И теперь декан мог наконец умчаться домой, чтобы излить душу жене.
Плениши снимали первый из построенных в Кинникинике очаровательных белых домиков, чистеньких, веселых и удобных, с нефтяным отоплением и гаражом под той же крышей. Позже такие домики оживили ландшафт всего Среднего Запада.
Утомленный декан, приближаясь к дому, любовался ровным газоном маленькой лужайки – Пиони подравнивала его по утрам перед завтраком; восторгался узором дорожки – камни для нее выбирала Пиони; умилялся крепкой белой дубовой дверью – Пиони сама перекрасила ее, после того как рабочие только напортили. Приоткрыв дверь, он произнес:
– Ку-ку!
Жена его ответила:
– Ку-ку!
– Как малышка?
– Малышка? Чудно. Она такая дуся, она прелесть, она просто роскошь! Хочешь взглянуть на нее? Но сначала…

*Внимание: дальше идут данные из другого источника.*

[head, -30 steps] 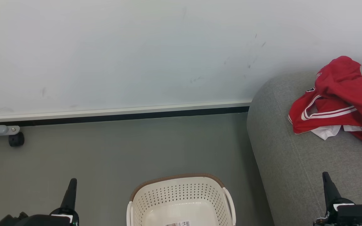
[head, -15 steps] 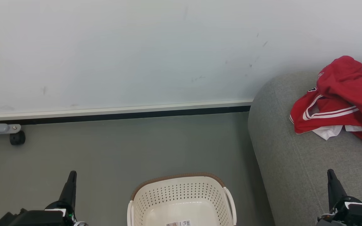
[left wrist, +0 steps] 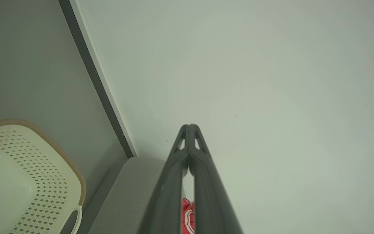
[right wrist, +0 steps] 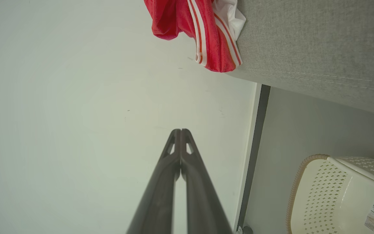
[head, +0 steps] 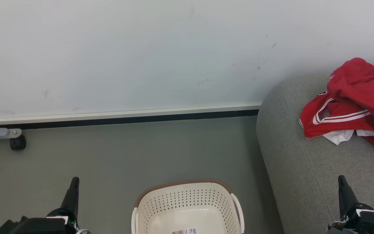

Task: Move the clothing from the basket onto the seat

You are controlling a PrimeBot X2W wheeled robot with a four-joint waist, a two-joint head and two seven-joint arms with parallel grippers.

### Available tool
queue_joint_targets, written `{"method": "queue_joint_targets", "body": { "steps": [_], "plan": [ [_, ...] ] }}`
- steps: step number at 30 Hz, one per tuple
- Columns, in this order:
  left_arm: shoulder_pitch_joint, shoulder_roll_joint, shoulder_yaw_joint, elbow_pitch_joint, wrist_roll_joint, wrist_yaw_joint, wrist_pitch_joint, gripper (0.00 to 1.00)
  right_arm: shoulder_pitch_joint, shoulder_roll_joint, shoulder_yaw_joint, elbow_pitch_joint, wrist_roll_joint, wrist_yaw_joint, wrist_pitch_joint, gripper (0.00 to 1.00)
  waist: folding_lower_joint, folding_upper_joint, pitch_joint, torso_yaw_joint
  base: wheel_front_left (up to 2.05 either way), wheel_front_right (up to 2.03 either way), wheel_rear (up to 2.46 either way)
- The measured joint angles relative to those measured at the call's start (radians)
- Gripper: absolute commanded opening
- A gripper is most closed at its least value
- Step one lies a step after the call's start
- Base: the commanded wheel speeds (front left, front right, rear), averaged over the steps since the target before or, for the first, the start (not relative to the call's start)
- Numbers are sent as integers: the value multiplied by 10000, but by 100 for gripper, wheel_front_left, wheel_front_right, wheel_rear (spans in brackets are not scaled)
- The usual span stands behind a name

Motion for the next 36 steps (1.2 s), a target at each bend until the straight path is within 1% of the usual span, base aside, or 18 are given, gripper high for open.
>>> {"method": "queue_joint_targets", "body": {
  "steps": [36],
  "plan": [
    [0,0,-2,15,0,0,0,0,0,2,2,-2,0,0,-2,0,0,1,0,0,0,0,0]
  ]
}}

Пиони за руку повела его через маленькую гостиную. По дороге она остановилась перед их главным сокровищем – китайским шкафчиком чиппендэйлевской работы, красным, с золотом и с резными фигурками мандаринов – они купили его в Чикаго во время свадебного путешествия, заплатив за него приблизительно в десять раз больше того, что могли себе позволить. Как и всегда, она вздохнула: «Ну не прелесть ли! В жизни не видела такого чудного шкафа!»-И он, как всегда, подтвердил: «Еще бы! От него вся комната оживает».
Она провела его в спальню, где обои изображали зеленое море с серебряными парусниками и стояли парные кровати – одна более пролежанная, чем другая. Она провела его в дальний угол, словно в тайный альков, и там страстно поцеловала. В их молодой супружеской любви было что-то скрытое, темное и неистовое, что растворяло его без остатка.